Formative assessment
5 min- Name 3 source-handling moves you saw in mentor texts. Pick the one you most want to use in your own research paper and explain why.
Closure
3 min- Restate: 5 source-handling moves named (signal phrase / direct quote / paraphrase / statistic+attribution / expert testimony)
- Preview tomorrow's CRAAP source-evaluation test
Homework
15 min- Find 1 nonfiction article (online or print) related to your research question. Bring it tomorrow. Do NOT read carefully yet — we will evaluate it together.
Exercises in this lesson
Differentiation
- Pre-highlighted excerpts available for students who need worked examples
- Source-handling-moves observation sheet with worked Nakate paragraph 1
- Sentence frame: 'Nakate uses ___ in paragraph ___ by ___'
- Find a 4th mentor text (Coates, Sheinkin, Shetterly) and identify 2 source-handling moves used there but not in the 3 read today
- Compare Kimmerer's multi-tradition source synthesis to a single-tradition source: what does she gain?

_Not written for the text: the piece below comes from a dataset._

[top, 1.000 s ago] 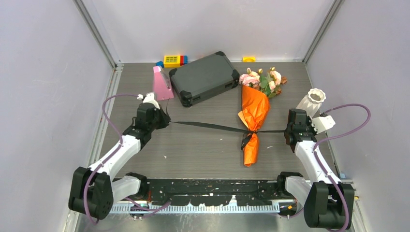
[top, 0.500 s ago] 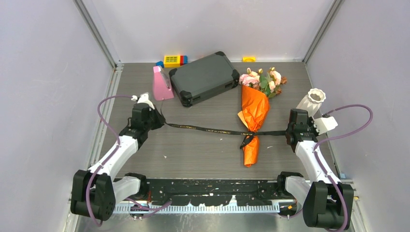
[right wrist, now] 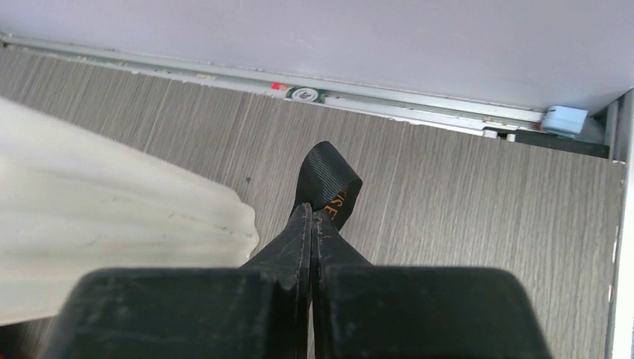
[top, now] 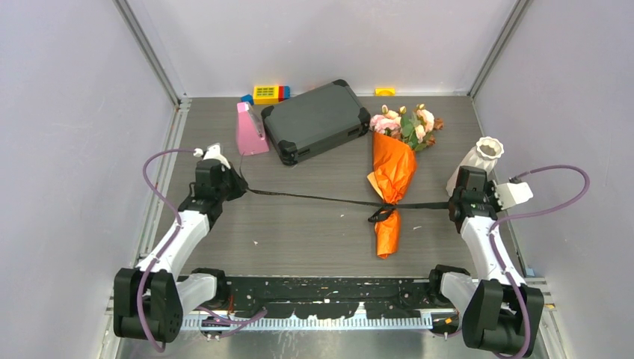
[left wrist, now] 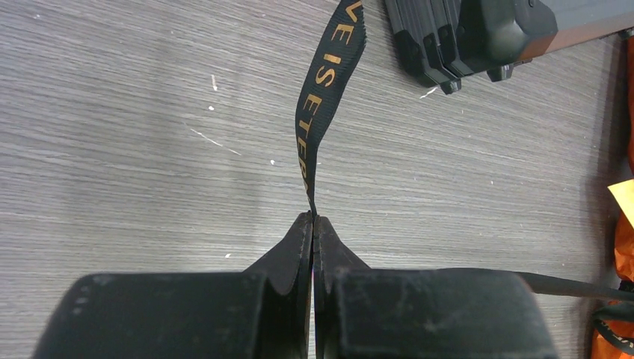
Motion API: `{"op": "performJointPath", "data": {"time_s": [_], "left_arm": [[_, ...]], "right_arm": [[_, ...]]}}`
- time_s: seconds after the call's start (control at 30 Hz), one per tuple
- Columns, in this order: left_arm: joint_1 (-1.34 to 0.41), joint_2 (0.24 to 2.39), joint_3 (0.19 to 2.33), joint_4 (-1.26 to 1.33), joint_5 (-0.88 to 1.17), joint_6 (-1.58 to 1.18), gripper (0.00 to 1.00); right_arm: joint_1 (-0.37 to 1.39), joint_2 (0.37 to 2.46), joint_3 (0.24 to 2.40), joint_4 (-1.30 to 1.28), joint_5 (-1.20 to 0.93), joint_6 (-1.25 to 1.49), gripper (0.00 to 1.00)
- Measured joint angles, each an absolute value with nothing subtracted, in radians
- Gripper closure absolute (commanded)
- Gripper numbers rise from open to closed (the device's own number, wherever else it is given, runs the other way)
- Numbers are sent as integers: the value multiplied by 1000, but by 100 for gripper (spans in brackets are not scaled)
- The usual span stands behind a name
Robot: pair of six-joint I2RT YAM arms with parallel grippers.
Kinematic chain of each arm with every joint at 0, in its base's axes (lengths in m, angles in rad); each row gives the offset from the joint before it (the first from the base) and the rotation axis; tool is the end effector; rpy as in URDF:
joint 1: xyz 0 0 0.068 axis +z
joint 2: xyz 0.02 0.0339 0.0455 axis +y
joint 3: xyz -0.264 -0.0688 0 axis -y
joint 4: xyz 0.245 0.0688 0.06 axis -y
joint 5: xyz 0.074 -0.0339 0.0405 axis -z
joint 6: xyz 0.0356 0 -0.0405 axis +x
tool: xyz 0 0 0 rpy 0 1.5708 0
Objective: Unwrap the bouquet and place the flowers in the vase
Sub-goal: Untie the ribbon from the wrapping paper.
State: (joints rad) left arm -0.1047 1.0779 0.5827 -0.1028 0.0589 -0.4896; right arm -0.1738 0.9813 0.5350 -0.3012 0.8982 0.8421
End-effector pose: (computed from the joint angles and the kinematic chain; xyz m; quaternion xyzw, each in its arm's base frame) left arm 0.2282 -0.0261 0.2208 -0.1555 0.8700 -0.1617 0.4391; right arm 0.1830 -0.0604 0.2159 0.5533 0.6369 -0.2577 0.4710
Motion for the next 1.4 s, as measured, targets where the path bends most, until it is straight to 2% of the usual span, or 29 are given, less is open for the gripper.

- Bilingual definitions of signal phrase / paraphrase / attribution
- Audio version of mentor excerpts
- Reduced-target: 2 moves identified per paragraph instead of 5
- Reduce annotation to 1 mentor paragraph instead of 3
- Allow oral annotation with teacher scribing
- Extended time on exit ticket
Teacher notes
Lesson 2 is the FIRST close-reading of mentor research texts. Students will be tempted to read for content; redirect them to read for MOVES. The 5 source-handling moves named today are the working vocabulary for the next 15 weeks — referenced constantly. Kimmerer's multi-tradition citation (Western + Anishinaabe) is the most challenging concept today; many students assume only one type of source 'counts.' Reframe: 'Authority depends on what knowledge you're claiming.' Save observation sheets — they're useful for individual conferencing about source-handling preferences.